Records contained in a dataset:
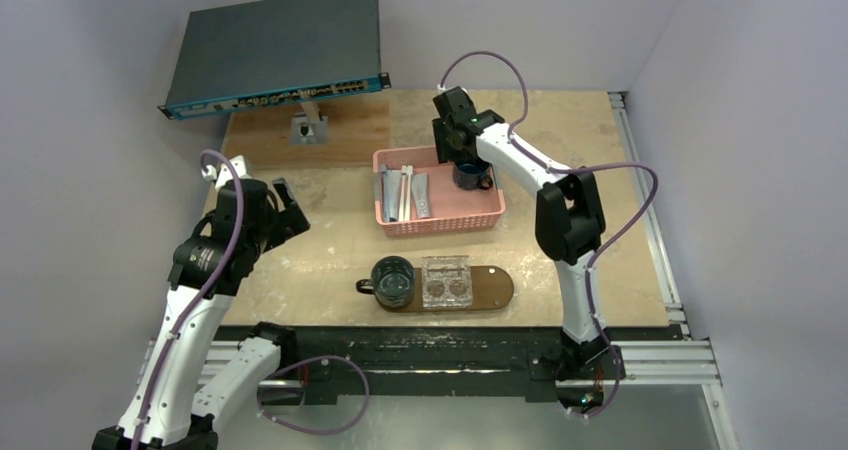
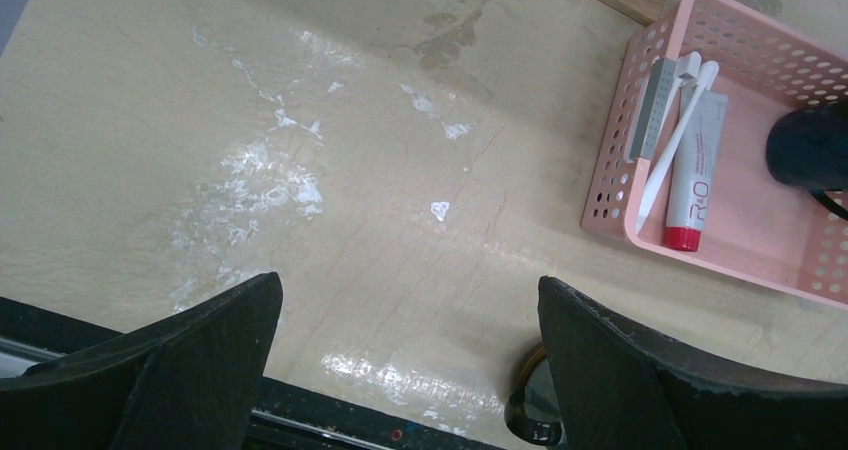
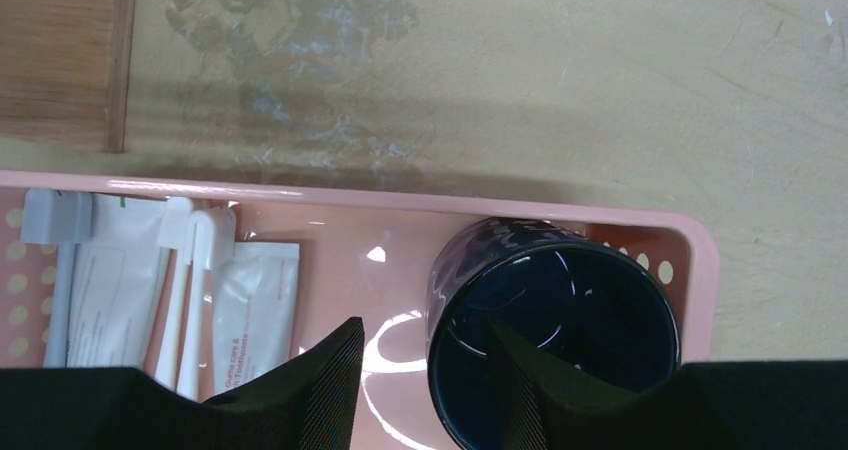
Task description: Prepare toiletry sets of a toothbrush and toothpaste on the tray
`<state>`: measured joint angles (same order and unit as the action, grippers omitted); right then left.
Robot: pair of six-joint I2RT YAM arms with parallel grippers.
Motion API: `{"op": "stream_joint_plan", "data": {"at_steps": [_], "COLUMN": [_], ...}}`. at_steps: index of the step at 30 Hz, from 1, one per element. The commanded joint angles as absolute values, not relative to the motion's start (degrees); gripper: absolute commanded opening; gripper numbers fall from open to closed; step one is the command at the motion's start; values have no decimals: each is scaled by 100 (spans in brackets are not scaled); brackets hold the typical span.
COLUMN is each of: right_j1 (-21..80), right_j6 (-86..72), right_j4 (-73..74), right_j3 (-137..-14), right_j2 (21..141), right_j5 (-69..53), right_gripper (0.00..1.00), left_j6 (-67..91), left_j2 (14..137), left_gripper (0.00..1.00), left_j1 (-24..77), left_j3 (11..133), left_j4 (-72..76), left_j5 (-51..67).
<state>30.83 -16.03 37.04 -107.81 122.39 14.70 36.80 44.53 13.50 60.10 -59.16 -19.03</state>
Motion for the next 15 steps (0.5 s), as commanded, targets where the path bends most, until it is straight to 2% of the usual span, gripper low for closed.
{"op": "stream_joint_plan", "data": {"at_steps": [1, 9, 15], "right_j1": [3022, 2995, 2996], "right_j6": [-1764, -1764, -1732], "right_j4": [3677, 3770, 3768], "right_j3": [-11042, -11268, -11200], "right_j2": [12346, 12647, 12679], "right_j5": [1531, 1473, 1526], "right_gripper": [50, 40, 24], "left_j6": [3581, 3561, 3560], "left_j2": [4474, 4480, 4500], "left_gripper": [100, 100, 100], "left_j1": [1293, 1292, 1293], "left_j3": [5994, 5985, 5985], "left_j4": [-5698, -5687, -5683], "left_j5": [-1837, -1820, -1789]}}
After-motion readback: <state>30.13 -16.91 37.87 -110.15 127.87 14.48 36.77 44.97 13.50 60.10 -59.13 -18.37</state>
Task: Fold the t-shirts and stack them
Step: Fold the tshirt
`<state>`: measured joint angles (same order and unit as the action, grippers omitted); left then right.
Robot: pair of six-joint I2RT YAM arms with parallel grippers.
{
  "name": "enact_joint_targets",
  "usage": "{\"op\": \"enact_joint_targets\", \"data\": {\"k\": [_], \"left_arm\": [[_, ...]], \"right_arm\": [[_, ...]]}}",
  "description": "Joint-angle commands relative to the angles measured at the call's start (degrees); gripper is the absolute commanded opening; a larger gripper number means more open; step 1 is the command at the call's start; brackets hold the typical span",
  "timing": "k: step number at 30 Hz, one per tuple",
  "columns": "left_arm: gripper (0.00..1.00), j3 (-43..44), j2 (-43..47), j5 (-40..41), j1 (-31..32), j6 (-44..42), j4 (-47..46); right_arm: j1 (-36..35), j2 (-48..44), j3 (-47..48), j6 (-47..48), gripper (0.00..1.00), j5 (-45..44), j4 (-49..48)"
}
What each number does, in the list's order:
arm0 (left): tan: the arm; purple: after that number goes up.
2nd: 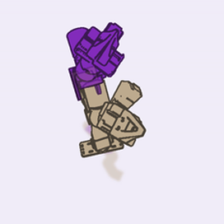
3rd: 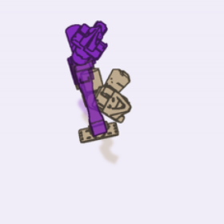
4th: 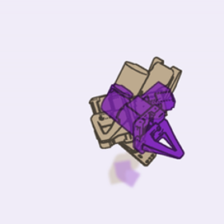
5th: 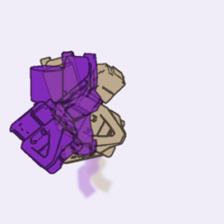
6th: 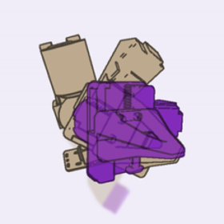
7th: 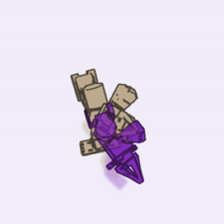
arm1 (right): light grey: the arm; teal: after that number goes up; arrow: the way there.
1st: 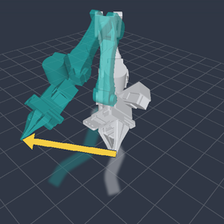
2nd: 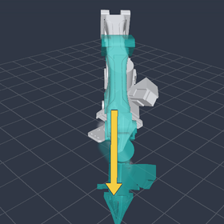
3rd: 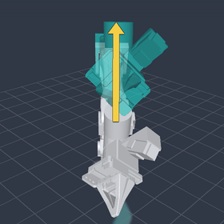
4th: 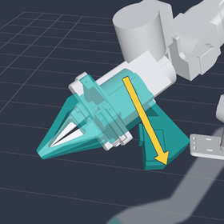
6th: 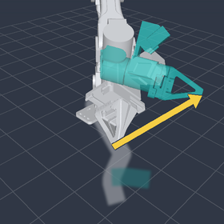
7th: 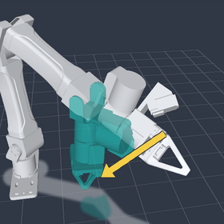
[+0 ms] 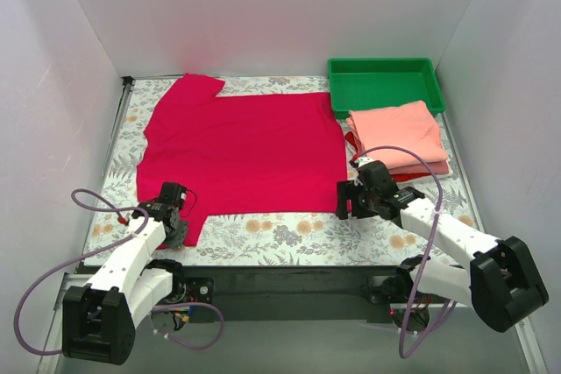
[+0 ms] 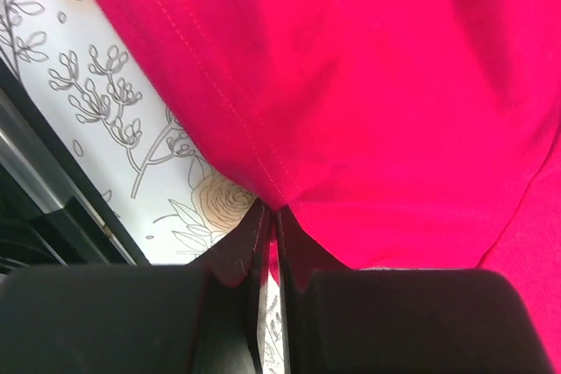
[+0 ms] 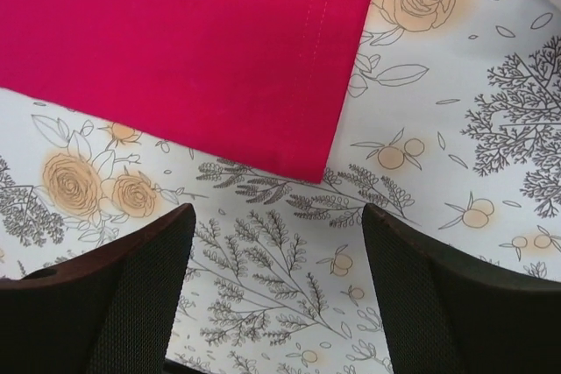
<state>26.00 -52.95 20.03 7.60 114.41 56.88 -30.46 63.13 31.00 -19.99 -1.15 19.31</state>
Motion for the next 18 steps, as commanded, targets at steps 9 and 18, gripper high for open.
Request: {"op": "enact_joint_targets", "data": {"k": [9,18], "left_arm": [[0.00,2.1,-1.2,4.5,-0.3,21.6,3.1],[0.00,5.2,5.7,4.2,-0.3,25.7,12.4]], "right_arm": [[-0.3,7.9,-1.9,-2.6,0.49,0.4,-11.4],[-0.4,2.3,-5.7,-4.7,0.09,4.7,-10.3]]}}
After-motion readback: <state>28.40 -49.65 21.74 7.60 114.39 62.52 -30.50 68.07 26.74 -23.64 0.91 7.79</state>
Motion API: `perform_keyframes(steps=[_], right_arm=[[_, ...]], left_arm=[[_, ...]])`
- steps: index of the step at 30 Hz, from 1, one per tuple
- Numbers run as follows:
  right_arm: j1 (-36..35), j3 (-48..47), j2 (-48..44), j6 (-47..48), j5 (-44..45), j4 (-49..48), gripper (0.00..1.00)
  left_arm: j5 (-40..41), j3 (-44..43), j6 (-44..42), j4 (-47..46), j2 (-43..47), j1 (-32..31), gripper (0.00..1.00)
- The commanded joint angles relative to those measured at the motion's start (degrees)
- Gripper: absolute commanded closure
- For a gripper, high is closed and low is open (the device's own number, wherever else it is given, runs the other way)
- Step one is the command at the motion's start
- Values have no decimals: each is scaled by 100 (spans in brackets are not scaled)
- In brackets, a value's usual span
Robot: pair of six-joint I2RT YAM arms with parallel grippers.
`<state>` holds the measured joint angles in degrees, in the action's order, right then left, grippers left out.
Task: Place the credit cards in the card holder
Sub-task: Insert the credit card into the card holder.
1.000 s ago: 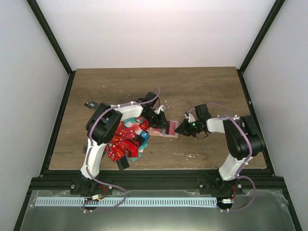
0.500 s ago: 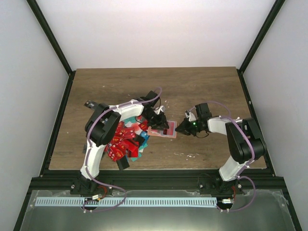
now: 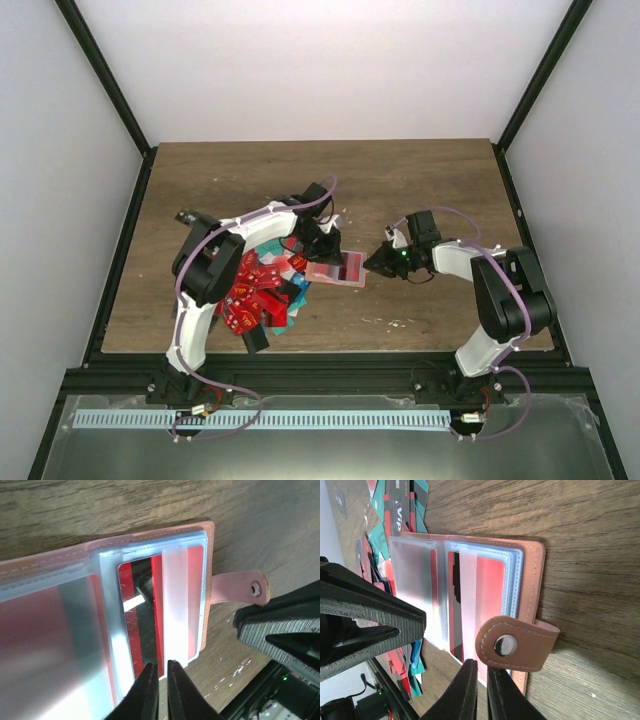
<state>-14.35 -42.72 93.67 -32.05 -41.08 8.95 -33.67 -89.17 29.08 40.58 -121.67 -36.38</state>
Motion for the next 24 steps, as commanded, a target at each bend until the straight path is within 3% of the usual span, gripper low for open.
perform_keyframes(steps=[1, 11, 24], right_arm=[[-22, -140, -76, -119, -194, -97, 90], [-23, -230, 120, -143, -243, -130, 88], [-29, -351, 434, -239, -404, -296, 78]], left_arm=[[-58, -108, -181, 25, -41, -21, 94], [40, -188, -344, 45, -422, -34, 96], [323, -57, -544, 163, -593, -48, 96]])
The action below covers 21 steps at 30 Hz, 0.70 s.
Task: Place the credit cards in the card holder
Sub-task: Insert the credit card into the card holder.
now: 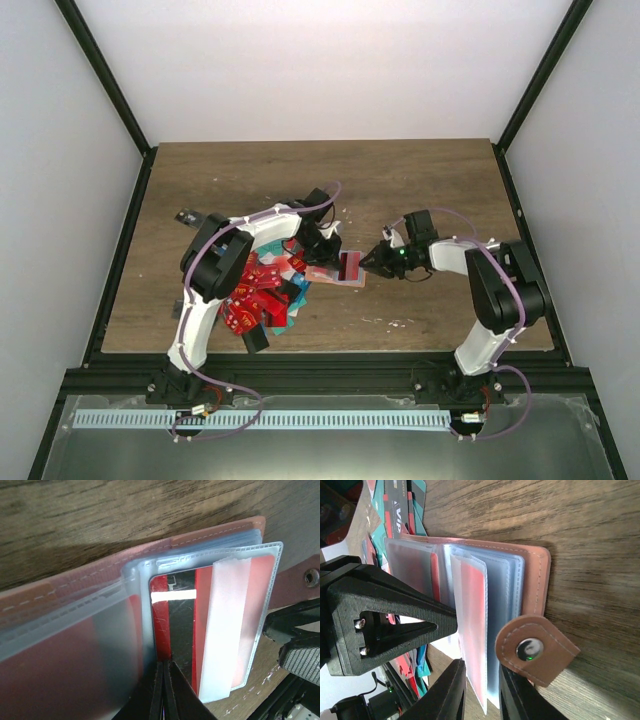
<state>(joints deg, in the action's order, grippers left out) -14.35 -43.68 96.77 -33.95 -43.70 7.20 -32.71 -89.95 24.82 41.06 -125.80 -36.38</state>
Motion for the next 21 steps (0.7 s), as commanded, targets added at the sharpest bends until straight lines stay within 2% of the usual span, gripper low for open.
perform_keyframes(steps=[1, 21], right_arm=[[-27, -274, 143, -56, -153, -139, 78], [-239, -329, 386, -189, -279, -391, 77]], left_arm=[[222, 22, -118, 115, -182, -45, 96], [195, 118, -170, 124, -97, -45, 96]])
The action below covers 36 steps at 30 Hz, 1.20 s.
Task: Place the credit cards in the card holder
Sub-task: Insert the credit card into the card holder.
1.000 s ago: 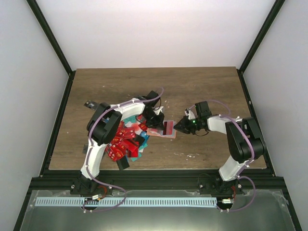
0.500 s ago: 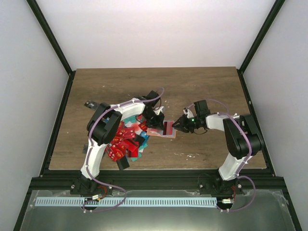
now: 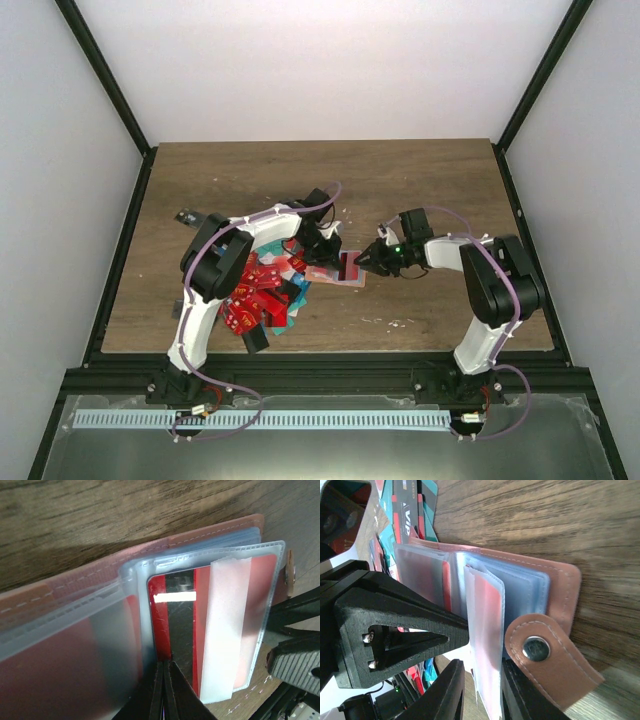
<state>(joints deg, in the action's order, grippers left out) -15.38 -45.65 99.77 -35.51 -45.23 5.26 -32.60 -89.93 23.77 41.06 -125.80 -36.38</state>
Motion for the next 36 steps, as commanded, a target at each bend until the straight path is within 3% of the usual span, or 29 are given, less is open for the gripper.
perform_keyframes(steps=[1, 16, 27, 32, 36], right_arm=[[-170, -141, 80, -54, -167, -254, 77], [-435, -348, 91, -145, -44, -120, 77], [-637, -682, 177, -160, 140, 344, 77], [-1081, -1467, 380, -367, 30, 540, 73], [-1652, -2449, 643, -556, -801, 44, 67]], left_arm=[[179, 120, -70, 125, -88, -45, 96], [549, -176, -8, 681, 805, 61, 95], [1043, 514, 201, 669, 2090, 483, 81], [1308, 1067, 195, 657, 2707, 878, 76], [1513, 1693, 115, 693, 3319, 1350, 71]])
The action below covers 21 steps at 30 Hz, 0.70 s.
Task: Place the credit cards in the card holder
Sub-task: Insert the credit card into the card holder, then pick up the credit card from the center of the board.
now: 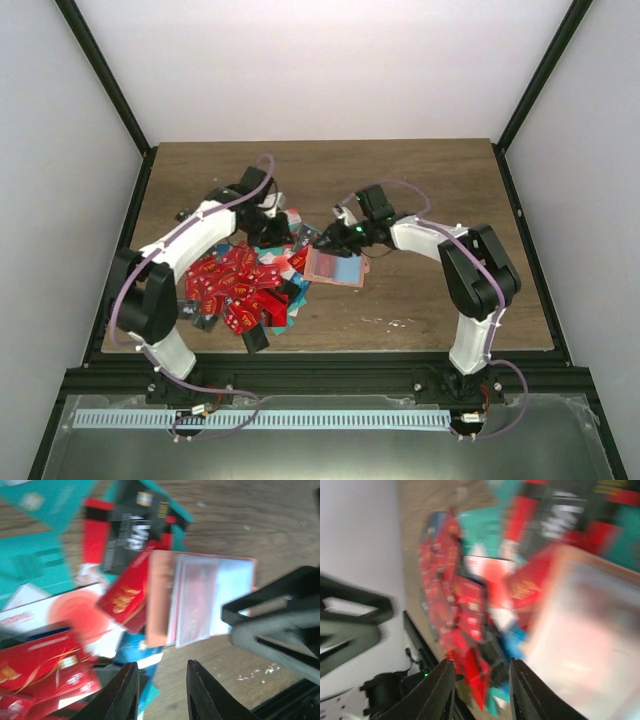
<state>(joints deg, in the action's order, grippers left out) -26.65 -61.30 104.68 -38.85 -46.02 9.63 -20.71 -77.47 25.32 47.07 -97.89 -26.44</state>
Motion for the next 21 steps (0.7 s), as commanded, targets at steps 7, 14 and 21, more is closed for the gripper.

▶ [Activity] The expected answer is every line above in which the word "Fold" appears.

▶ [Your response]
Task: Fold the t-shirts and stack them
Step: Fold the tshirt

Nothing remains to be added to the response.